TASK REQUIREMENTS - Your task is to show every line in the listing below that includes "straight".

GIVEN ENTRIES -

+-------+

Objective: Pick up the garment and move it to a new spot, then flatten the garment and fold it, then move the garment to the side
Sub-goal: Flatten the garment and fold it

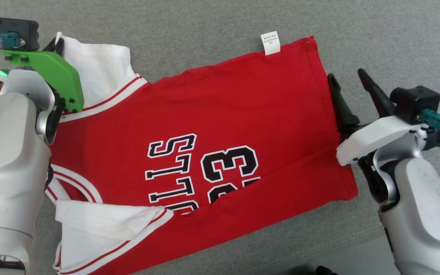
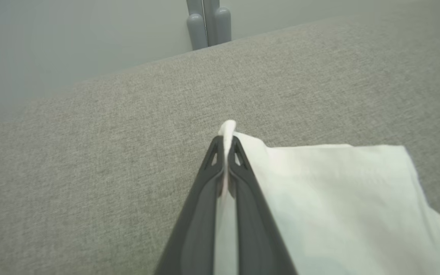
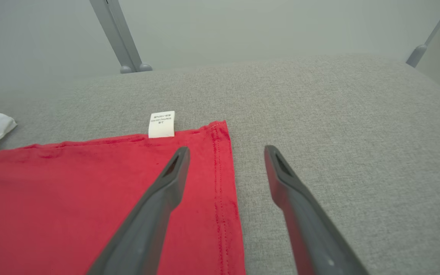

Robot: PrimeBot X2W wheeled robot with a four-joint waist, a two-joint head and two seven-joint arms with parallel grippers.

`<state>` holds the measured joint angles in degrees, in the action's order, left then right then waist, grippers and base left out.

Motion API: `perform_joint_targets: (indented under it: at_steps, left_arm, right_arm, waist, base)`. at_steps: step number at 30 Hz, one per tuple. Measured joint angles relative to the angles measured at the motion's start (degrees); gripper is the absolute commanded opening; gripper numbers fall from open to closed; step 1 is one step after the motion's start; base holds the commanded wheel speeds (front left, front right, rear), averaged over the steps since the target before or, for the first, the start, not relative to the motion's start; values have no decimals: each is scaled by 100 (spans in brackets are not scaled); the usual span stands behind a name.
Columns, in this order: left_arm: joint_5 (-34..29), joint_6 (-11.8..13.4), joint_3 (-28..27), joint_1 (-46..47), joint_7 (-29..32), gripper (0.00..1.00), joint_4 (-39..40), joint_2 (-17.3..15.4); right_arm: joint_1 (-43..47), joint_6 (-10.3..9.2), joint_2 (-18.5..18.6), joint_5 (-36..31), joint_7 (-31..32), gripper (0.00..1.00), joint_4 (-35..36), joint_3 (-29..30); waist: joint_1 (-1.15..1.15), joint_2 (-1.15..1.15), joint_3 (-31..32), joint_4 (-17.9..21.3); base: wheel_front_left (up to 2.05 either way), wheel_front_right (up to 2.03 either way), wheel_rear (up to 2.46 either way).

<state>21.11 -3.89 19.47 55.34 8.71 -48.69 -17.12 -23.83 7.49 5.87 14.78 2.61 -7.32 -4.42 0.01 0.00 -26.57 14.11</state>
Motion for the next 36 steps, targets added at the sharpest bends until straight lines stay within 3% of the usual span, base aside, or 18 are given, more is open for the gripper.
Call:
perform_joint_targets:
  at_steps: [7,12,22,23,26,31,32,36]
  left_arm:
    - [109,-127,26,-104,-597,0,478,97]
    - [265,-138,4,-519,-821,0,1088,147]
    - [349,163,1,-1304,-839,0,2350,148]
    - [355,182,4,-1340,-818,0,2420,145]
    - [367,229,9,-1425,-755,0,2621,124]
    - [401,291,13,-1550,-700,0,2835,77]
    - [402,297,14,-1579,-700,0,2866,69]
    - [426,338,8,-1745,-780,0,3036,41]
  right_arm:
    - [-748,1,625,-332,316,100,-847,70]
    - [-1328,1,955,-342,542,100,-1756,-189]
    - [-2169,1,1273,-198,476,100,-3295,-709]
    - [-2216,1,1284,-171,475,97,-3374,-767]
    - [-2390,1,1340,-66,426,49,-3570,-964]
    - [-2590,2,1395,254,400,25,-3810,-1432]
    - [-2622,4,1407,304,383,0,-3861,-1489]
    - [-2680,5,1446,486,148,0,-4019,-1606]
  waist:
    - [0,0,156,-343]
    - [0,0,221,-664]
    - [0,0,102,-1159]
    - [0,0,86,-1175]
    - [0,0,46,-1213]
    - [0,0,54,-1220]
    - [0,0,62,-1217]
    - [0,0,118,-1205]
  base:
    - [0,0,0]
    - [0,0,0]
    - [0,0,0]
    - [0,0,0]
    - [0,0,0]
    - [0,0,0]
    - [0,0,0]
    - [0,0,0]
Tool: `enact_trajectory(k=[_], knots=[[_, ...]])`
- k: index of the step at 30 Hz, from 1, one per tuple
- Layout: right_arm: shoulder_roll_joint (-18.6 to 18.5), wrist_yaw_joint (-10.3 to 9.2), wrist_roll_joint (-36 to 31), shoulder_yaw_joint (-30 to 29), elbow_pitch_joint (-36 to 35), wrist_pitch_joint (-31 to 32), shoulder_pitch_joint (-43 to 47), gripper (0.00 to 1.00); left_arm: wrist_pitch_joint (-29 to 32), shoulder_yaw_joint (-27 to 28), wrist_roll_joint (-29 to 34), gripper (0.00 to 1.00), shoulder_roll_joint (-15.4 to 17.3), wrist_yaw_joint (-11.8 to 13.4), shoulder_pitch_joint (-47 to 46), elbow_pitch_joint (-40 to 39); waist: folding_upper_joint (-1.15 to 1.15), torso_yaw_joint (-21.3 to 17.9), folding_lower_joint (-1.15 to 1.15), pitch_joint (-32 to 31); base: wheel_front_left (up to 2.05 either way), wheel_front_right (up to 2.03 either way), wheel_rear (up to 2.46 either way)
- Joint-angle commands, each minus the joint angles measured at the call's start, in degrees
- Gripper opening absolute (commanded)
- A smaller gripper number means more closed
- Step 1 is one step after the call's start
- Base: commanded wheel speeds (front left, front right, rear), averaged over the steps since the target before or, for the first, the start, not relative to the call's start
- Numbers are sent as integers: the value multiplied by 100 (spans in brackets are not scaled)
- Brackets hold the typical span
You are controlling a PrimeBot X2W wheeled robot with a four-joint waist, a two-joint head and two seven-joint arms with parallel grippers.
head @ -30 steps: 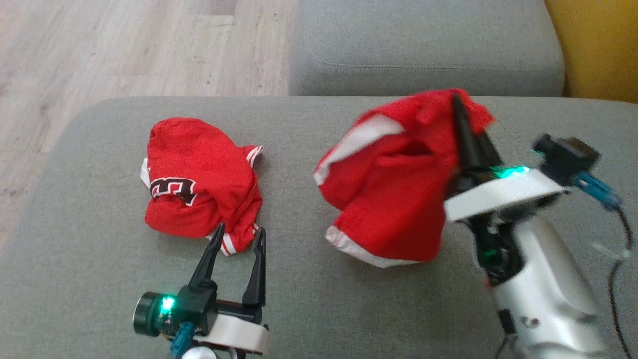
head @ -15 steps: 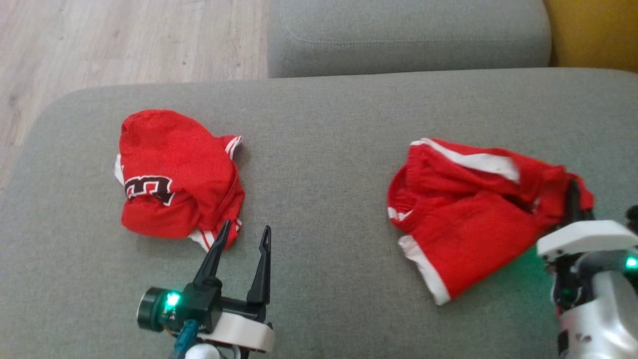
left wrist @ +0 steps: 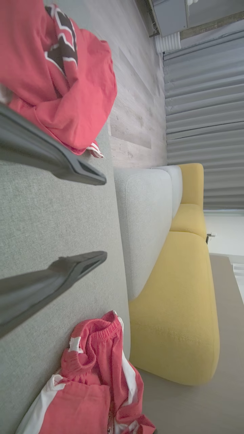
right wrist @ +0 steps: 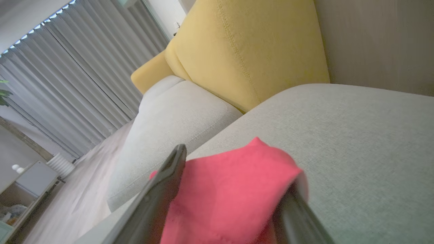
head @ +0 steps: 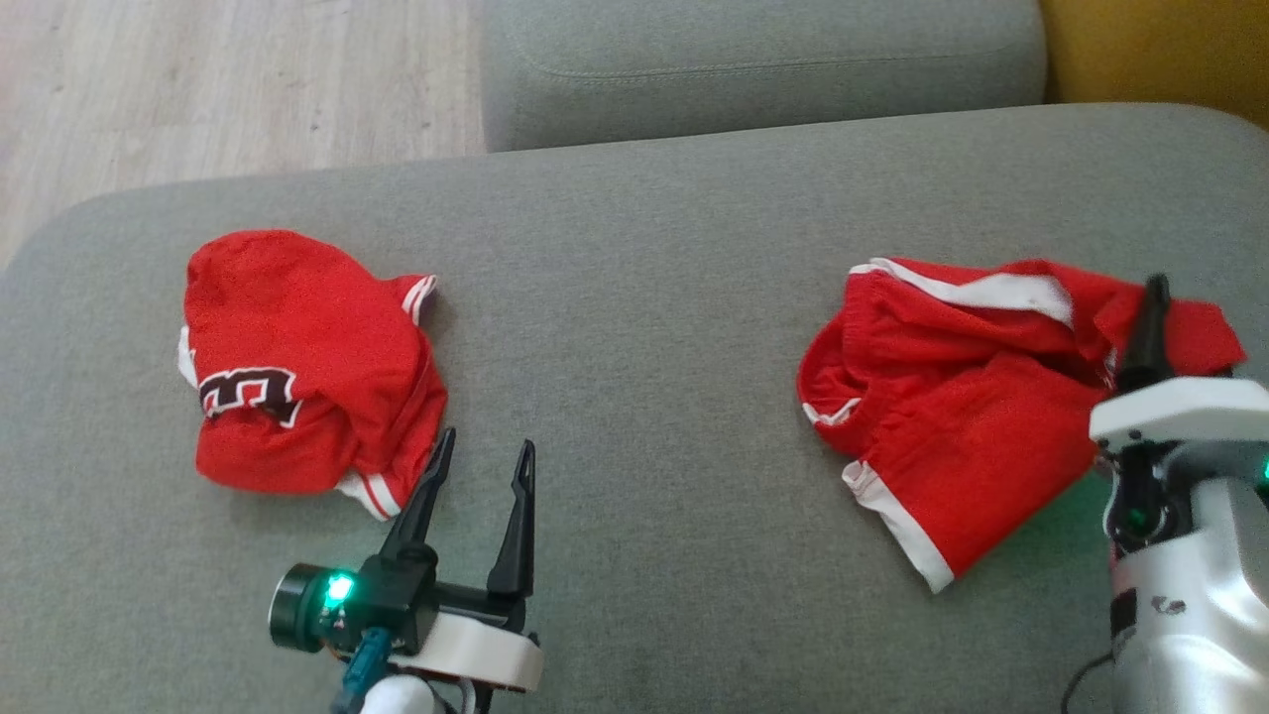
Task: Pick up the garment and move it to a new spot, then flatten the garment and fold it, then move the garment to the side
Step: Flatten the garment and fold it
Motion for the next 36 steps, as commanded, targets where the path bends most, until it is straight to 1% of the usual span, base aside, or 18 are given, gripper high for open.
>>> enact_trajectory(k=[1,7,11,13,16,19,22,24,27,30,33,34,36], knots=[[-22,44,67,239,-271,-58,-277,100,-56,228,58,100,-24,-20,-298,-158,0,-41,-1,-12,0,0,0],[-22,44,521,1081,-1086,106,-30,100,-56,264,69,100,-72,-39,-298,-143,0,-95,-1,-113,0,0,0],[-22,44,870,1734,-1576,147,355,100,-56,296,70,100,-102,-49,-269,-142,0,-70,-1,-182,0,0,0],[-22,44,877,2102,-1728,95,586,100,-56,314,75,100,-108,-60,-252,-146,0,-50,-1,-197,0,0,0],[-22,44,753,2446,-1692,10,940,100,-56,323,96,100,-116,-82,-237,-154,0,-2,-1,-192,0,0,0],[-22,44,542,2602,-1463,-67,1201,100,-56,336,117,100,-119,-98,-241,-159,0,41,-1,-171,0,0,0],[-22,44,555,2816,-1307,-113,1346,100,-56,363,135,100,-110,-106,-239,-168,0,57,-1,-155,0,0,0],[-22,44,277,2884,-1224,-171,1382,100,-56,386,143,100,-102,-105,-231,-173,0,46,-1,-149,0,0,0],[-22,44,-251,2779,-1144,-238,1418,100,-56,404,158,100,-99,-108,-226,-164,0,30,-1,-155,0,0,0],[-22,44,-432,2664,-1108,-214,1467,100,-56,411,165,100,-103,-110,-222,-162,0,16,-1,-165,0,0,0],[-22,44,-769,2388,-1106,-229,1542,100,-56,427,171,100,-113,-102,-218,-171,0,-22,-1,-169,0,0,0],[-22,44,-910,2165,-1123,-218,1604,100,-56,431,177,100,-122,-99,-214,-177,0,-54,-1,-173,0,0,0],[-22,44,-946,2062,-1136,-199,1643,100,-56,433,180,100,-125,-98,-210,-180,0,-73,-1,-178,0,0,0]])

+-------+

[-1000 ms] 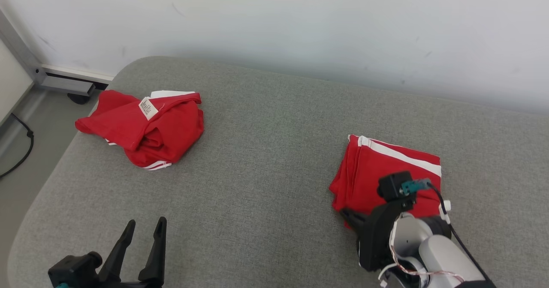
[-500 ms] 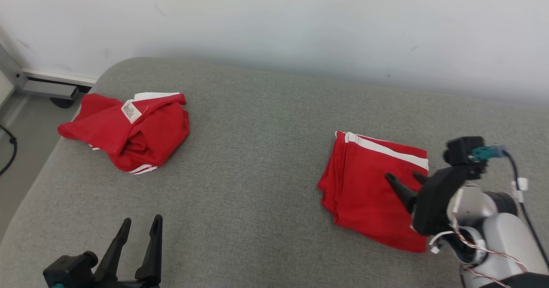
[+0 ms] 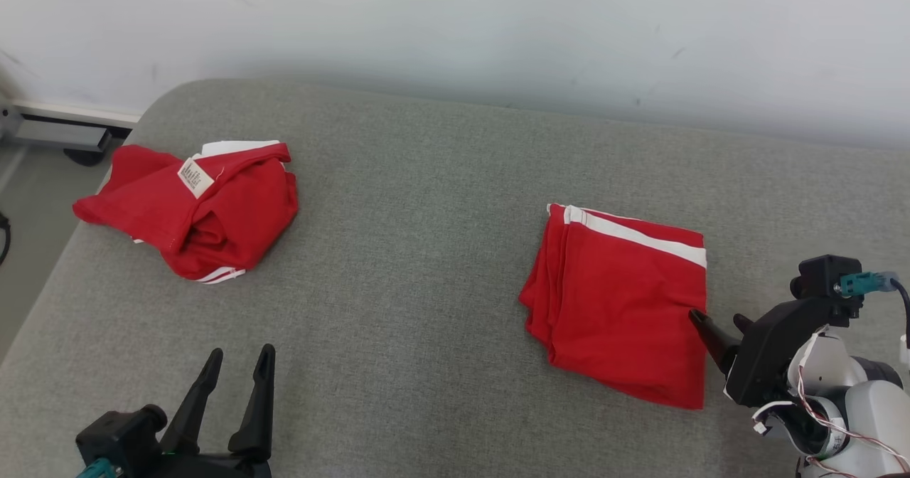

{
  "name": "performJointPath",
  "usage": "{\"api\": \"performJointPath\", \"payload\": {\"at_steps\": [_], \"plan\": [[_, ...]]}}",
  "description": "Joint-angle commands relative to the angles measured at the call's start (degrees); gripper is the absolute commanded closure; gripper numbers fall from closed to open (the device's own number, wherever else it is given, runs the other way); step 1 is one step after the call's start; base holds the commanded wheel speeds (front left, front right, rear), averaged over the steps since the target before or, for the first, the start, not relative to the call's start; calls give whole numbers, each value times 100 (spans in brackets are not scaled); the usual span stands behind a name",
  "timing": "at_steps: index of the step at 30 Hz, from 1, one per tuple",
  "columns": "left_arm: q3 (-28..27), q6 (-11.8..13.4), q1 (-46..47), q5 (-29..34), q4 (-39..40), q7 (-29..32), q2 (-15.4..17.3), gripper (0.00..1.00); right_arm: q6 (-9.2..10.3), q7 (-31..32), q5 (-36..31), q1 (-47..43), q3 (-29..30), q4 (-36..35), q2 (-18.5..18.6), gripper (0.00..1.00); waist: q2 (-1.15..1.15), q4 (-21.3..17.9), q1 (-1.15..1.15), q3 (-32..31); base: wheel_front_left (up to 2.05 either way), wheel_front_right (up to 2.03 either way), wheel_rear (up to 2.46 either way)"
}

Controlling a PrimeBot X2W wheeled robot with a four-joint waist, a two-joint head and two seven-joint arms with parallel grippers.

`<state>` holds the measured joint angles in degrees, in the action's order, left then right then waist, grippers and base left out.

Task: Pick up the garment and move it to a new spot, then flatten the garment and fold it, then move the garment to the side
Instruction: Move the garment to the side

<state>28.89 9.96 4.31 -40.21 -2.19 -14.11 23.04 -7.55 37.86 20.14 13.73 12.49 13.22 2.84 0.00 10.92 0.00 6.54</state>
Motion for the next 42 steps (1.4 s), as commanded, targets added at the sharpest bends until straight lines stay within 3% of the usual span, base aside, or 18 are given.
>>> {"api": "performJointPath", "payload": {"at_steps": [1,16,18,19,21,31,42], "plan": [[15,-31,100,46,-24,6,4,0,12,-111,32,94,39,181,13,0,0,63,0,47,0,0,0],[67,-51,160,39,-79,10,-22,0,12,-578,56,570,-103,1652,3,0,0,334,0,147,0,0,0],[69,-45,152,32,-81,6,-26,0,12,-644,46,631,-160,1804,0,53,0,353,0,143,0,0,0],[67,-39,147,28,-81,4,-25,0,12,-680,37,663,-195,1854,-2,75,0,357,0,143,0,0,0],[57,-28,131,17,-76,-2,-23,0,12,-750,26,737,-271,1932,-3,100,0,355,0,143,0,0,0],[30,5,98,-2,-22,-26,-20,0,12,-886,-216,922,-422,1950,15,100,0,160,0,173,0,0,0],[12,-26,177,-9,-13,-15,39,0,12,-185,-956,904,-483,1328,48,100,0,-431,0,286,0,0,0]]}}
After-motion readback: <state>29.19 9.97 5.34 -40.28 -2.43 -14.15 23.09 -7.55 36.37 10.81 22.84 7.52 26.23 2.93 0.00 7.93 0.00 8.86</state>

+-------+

TASK OUTPUT -
Motion for the next 36 steps, targets added at the sharpest bends until straight lines stay within 3% of the usual span, base aside, or 18 are given, more is open for the gripper.
Motion for the next 36 steps, as commanded, targets where the path bends most, until it is straight to 1% of the usual span, base aside, or 18 are given, gripper high for open.
Motion for the next 42 steps (1.4 s), as commanded, targets added at the sharpest bends until straight lines stay within 3% of the usual span, base aside, or 18 are given.

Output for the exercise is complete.